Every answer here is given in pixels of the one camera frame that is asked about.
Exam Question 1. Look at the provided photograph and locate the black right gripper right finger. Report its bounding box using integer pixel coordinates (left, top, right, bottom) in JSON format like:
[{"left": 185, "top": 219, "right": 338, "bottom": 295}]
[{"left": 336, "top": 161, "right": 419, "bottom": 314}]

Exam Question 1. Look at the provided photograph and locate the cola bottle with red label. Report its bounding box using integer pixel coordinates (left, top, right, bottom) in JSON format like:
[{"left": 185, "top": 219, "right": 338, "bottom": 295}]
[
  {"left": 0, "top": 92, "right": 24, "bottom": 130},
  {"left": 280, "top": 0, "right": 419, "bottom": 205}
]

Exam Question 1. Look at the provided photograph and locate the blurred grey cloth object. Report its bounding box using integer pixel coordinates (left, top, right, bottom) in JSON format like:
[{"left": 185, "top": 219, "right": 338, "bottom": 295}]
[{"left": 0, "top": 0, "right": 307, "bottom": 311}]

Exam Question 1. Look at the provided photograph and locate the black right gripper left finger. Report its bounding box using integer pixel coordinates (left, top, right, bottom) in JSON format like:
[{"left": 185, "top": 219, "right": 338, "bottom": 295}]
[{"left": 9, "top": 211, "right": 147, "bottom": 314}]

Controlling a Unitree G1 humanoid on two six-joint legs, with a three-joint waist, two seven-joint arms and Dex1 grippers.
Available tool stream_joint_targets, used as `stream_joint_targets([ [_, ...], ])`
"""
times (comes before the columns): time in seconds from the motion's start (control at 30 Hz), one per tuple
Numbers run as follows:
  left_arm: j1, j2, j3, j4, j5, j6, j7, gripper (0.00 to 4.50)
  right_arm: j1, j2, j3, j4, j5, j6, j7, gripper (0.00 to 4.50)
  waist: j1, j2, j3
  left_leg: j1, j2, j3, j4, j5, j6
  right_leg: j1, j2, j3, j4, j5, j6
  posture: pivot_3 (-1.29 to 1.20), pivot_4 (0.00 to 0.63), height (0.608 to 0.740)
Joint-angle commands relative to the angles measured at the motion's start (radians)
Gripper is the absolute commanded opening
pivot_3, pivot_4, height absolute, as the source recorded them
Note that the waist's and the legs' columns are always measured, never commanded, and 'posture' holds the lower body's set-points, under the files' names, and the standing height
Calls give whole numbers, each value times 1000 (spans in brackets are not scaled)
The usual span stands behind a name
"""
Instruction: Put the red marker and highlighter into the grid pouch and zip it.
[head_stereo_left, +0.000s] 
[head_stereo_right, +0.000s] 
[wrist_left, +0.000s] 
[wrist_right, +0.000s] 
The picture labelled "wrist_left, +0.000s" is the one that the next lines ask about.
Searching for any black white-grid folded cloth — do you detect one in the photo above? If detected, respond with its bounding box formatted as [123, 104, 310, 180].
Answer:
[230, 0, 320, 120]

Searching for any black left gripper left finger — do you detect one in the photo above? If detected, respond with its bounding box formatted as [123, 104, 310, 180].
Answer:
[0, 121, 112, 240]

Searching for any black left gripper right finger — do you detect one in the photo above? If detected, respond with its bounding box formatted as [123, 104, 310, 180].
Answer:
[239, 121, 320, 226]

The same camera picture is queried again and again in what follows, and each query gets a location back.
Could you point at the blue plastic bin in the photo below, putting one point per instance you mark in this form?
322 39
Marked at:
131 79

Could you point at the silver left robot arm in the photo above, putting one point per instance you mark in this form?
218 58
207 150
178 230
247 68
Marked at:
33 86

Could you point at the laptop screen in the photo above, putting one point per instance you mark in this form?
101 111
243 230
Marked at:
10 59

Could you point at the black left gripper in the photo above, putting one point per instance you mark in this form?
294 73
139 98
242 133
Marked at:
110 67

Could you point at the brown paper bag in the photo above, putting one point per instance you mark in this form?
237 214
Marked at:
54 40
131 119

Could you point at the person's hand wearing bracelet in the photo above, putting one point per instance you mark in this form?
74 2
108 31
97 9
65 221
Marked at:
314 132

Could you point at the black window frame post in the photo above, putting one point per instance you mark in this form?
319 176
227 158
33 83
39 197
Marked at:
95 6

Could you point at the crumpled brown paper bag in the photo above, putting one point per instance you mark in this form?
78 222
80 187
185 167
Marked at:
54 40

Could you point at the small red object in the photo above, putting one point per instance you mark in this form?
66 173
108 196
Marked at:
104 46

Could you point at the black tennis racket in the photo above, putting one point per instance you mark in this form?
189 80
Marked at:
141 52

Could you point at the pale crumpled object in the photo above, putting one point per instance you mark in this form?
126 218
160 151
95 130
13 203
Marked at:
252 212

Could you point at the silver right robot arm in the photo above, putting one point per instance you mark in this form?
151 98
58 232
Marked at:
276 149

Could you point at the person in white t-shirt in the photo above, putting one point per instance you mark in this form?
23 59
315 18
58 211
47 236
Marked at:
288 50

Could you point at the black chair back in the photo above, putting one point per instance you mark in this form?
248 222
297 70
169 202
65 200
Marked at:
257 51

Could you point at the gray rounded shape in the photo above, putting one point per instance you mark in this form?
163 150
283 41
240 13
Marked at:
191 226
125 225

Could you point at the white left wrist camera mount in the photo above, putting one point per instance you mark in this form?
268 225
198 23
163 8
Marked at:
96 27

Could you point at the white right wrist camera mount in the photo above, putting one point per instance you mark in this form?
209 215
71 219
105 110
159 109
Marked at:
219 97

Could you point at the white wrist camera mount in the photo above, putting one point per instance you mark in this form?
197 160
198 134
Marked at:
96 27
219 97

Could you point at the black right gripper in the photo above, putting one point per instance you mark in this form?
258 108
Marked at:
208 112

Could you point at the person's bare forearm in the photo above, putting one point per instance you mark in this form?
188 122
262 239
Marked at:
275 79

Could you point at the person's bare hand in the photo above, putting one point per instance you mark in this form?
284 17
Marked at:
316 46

------------------------------

◆ **WHAT YOU NEED TO DO**: Return all lines from the data that include the string "JSON".

◆ **TASK RESULT**:
Exam Question 1. Look at the provided photograph and locate the black right gripper right finger. Report its bounding box using integer pixel coordinates (left, top, right, bottom) in JSON format like:
Exam Question 1. Look at the provided photograph and locate the cola bottle with red label. Report its bounding box using integer pixel coordinates (left, top, right, bottom) in JSON format like:
Exam Question 1. Look at the provided photograph and locate the blurred grey cloth object. Report its bounding box using integer pixel coordinates (left, top, right, bottom) in JSON format like:
Exam Question 1. Look at the provided photograph and locate the black right gripper left finger. Report its bounding box using integer pixel coordinates (left, top, right, bottom) in JSON format like:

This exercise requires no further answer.